*DIRECTIONS*
Transcribe the listing below exactly, without pictures.

*RECORDED DATA*
╔══

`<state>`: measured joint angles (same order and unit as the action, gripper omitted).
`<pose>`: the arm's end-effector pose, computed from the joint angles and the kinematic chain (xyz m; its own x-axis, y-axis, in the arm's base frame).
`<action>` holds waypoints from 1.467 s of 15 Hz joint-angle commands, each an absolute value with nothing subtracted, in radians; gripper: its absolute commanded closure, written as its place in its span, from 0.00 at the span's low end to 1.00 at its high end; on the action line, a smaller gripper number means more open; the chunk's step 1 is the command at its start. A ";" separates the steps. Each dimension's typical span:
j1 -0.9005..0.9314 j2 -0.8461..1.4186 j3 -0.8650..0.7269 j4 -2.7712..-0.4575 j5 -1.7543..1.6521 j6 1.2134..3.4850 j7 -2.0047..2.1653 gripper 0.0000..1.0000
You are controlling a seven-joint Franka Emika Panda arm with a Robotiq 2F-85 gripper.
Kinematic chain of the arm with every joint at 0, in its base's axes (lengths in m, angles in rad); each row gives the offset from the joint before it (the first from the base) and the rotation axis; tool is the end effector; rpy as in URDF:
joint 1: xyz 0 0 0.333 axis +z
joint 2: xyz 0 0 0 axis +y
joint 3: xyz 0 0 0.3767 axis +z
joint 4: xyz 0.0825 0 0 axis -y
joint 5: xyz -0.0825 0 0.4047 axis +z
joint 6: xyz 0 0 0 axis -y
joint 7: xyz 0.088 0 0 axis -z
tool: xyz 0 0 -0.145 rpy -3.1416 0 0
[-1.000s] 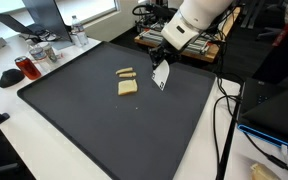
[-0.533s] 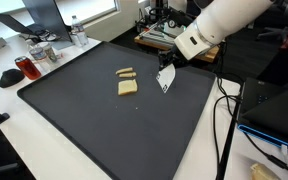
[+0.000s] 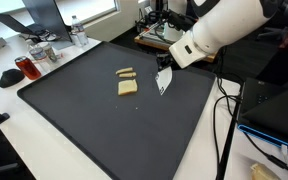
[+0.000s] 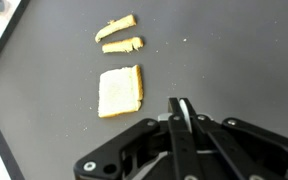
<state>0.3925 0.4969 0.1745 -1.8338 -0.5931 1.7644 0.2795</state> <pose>0.5576 0.2648 0.2502 0.8144 0.3897 -0.4300 0.5711 -0.6698 0.4747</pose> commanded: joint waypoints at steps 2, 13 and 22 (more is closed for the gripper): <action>0.324 0.523 0.167 -1.737 -0.452 1.689 0.101 0.99; 0.254 0.715 0.139 -1.342 -0.255 1.432 -0.026 0.99; 0.165 0.849 0.116 -1.099 -0.170 1.354 -0.158 0.99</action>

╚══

*RESULT*
`<state>`: measured joint angles (same order and unit as the action, gripper omitted).
`<pose>`: the arm's end-effector pose, computed from the joint angles and the kinematic chain (xyz m; its own x-axis, y-axis, in the arm's base frame).
`<action>` holds waypoints from 1.467 s of 15 Hz joint-angle commands, each an absolute value with nothing subtracted, in radians; gripper: its absolute commanded closure, written as its place in its span, from 0.00 at the span's low end to 1.00 at its high end; on the action line, a smaller gripper number means more open; the chunk's step 1 is the command at its start. A ";" separates the steps. Each dimension's typical span:
j1 -0.9005..0.9314 j2 -0.8461..1.4186 j3 -0.8650..0.7269 j4 -2.7712..-0.4575 j5 -1.7543..1.6521 j6 1.2134..3.4850 j7 -2.0047..2.1653 gripper 0.0000..1.0000
You are controlling a seven-joint Franka Emika Panda arm with a Robotiq 2F-85 gripper.
Kinematic chain of the arm with every joint at 0, in its base's axes (lengths in m, angles in rad); each row gives the offset from the joint before it (the first from the base) and the rotation axis; tool is the end effector; rpy as in URDF:
joint 1: xyz 0 0 0.333 axis +z
joint 2: xyz 0 0 0 axis +y
joint 3: xyz 0 0 0.3767 axis +z
joint 4: xyz 0.0825 0 0 axis -y
joint 5: xyz -0.0825 0 0.4047 axis +z
joint 6: xyz 0 0 0 axis -y
joint 7: xyz 0.088 0 0 axis -z
tool: xyz 0 0 -0.145 rpy -3.1416 0 0
[-1.000s] 
[-0.533s] 
[+0.000s] 
[+0.000s] 
<state>0.3925 0.4969 0.1745 -1.8338 -0.5931 1.7644 0.2795</state> <pose>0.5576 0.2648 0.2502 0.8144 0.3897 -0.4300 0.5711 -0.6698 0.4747</pose> commanded: joint waypoints at steps 2, 13 and 22 (more is closed for the gripper): <action>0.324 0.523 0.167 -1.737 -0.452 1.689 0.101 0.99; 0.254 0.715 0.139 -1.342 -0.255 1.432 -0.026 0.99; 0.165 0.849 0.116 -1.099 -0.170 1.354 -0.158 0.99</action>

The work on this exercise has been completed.